Today’s rug washer is faced with choices. They can continue to use vinegar which is not consistently substantive through the wash cycle, has limited penetration, and is not an effective antimicrobial agent. Or they can switch to urine pretreatment with consistent substantivity, better penetration to get the acid where it is needed and a safe sanitizing treatment of a rug. Today’s rug washer has to decide whether to save a few cents and take the risk of long term damage to the clients rug as well as long term risk to the health and well being of the client. For the sake of a dollar or two. Effective modern urine pretreatment can
Then there is the question of speed and effectiveness, on a badly urine contaminated rug it is not unusual to see Rug Washers I know wash a rug more than once to deal with urine odor. Does it make sense to wash a rug once and spend an extra $25 in chemicals or wash it two or 3 times for the same money and save $25. It really comes down to how busy you are, how much your time is worth and how important the end result is to you. What does it say about your reputation if the urine odor returns on humid days? Personally I would rather decrease total man hours and turn out a better profit. If you are at $3 per square foot and you have to wash it twice you are at $1.50 a square and at three times. Additionally many Rug Wasters are charging an additional dollar a square foot for urine treatment. At that point instead of a decrease to the profit margin it becomes a profit center.

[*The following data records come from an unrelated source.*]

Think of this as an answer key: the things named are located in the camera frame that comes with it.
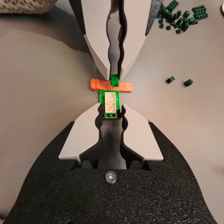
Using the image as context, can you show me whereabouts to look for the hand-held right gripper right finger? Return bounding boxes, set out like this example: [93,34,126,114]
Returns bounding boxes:
[120,104,164,169]

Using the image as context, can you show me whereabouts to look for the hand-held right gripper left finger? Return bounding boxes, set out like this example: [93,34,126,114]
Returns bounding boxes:
[58,103,104,169]

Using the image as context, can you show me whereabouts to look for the beige knitted cloth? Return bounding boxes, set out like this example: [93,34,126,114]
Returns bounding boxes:
[0,0,57,15]

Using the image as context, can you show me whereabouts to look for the orange lego brick separator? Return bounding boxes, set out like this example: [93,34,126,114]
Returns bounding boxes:
[90,79,134,92]

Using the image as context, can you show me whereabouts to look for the green and white lego assembly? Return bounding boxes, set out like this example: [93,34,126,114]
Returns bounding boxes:
[99,90,122,120]

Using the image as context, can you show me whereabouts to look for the pile of dark green lego bricks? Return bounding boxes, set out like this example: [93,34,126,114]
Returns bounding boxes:
[156,0,209,35]

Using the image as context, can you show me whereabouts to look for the small bright green lego brick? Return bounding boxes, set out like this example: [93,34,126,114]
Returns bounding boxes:
[111,74,119,87]

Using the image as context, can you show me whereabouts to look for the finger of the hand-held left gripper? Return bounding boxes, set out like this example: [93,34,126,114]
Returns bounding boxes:
[82,0,113,80]
[117,0,153,79]

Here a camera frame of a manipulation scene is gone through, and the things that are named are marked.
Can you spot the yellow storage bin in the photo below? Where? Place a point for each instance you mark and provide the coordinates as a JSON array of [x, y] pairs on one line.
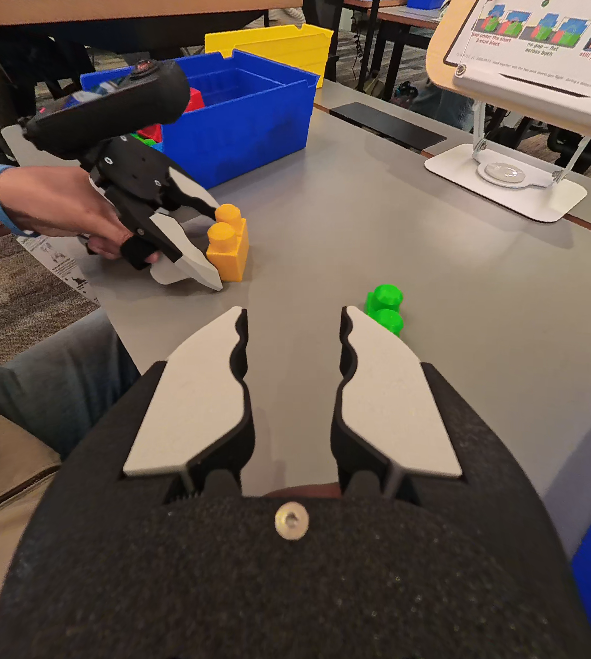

There are many great prod ducts on the market today. Personally I would choose ChemMax Urine Pretreatment if I don’t mind the goggles and gloves otherwise I would use Bridgepoint’s TCU Neutralizer. For faster more effective cleaning with greater profit I think it is time to send vinegar back to the kitchen.
A major point that I forgot to mention about Bridgepoint’s TCU Neutralizer. I chose it because it includes solvents that can break down the Lipids in urine. Fats, Oils, Waxes, and even excess Vitamins can be a major problem in sever urine contamination. TCU has the power to break them up and make the job much easier. No matter how well TCU works I don’t expect to use it again. Watch for a special wool balanced replacement very soon.